Fahimhusain Raydurg

**Name of the Vulnerable Software and Affected Versions** IBM QRadar SIEM versions 7.5 through 7.5.0 Update Pack 13 Independent Fix 02 **Description** IBM QRadar SIEM is susceptible to stored cross-site scripting. An authenticated user can inject arbitrary JavaScript code into the Web UI, potentially modifying the intended functionality and leading to credentials disclosure within a trusted session.

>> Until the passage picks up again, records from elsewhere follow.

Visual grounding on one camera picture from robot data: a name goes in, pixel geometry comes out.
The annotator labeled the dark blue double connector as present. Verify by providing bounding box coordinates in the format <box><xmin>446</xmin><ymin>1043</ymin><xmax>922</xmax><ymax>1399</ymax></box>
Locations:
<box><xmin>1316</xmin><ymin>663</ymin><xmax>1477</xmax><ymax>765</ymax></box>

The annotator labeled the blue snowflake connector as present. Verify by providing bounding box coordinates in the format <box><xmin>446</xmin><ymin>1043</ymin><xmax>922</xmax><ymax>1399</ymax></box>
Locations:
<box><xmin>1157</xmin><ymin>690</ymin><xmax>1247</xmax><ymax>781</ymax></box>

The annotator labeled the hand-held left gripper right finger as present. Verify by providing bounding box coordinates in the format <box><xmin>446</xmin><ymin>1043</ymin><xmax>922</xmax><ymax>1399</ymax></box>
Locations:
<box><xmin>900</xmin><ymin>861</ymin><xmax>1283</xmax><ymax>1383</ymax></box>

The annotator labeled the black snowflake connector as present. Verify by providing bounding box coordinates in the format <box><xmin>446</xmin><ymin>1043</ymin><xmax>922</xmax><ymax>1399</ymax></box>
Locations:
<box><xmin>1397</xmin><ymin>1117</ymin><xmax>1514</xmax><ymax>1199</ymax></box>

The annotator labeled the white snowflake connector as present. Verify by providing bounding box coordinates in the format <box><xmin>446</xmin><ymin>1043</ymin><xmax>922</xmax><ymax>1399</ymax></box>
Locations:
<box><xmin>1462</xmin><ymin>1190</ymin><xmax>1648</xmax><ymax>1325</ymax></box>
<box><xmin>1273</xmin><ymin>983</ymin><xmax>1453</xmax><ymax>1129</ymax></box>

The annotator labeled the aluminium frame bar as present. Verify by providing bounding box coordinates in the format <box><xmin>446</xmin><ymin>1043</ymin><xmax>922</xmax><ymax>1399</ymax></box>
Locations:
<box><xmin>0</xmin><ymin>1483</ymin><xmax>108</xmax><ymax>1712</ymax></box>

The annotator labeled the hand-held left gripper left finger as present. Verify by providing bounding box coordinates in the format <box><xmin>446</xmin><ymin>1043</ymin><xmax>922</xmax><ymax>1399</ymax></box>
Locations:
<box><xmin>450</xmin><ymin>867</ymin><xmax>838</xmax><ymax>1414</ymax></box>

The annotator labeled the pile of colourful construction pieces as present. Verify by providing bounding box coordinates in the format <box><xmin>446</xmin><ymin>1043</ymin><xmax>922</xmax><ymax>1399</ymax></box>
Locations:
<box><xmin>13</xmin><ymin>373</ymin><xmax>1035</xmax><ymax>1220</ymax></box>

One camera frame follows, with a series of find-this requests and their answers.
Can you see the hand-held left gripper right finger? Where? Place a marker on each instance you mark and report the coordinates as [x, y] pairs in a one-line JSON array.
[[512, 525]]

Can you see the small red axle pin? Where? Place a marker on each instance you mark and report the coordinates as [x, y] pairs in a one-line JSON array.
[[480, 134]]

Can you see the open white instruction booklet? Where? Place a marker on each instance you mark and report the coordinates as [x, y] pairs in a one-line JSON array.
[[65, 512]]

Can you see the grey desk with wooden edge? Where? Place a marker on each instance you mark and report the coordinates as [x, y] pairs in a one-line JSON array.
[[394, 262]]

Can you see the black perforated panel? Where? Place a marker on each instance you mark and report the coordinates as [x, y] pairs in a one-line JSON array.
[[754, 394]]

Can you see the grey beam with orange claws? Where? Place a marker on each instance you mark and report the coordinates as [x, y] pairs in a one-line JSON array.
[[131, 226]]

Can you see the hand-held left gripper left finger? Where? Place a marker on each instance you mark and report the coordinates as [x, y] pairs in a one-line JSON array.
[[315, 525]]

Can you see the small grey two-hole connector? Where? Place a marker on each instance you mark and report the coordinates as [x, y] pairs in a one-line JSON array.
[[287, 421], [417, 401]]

The vulnerability allows for the embedding of malicious scripts that can compromise the integrity of the system. **Recommendations** At the moment, there is no information about a newer version that contains a fix for this vulnerability.

**Name of the Vulnerable Software and Affected Versions** IBM QRadar SIEM versions 7.5 through 7.5.0 Update Pack 13 Independent Fix 02 **Description** IBM QRadar SIEM versions 7.5 through 7.5.0 Update Pack 13 Independent Fix 02 is susceptible to stored cross-site scripting. An authenticated user can inject arbitrary JavaScript code into the Web UI, potentially modifying the intended functionality and leading to credentials disclosure within a trusted session. The vulnerability allows for the embedding of malicious scripts that can be executed when other users access the affected interface. **Recommendations** Update IBM QRadar SIEM to a version beyond 7.5.0 Update Pack 13 Independent Fix 02.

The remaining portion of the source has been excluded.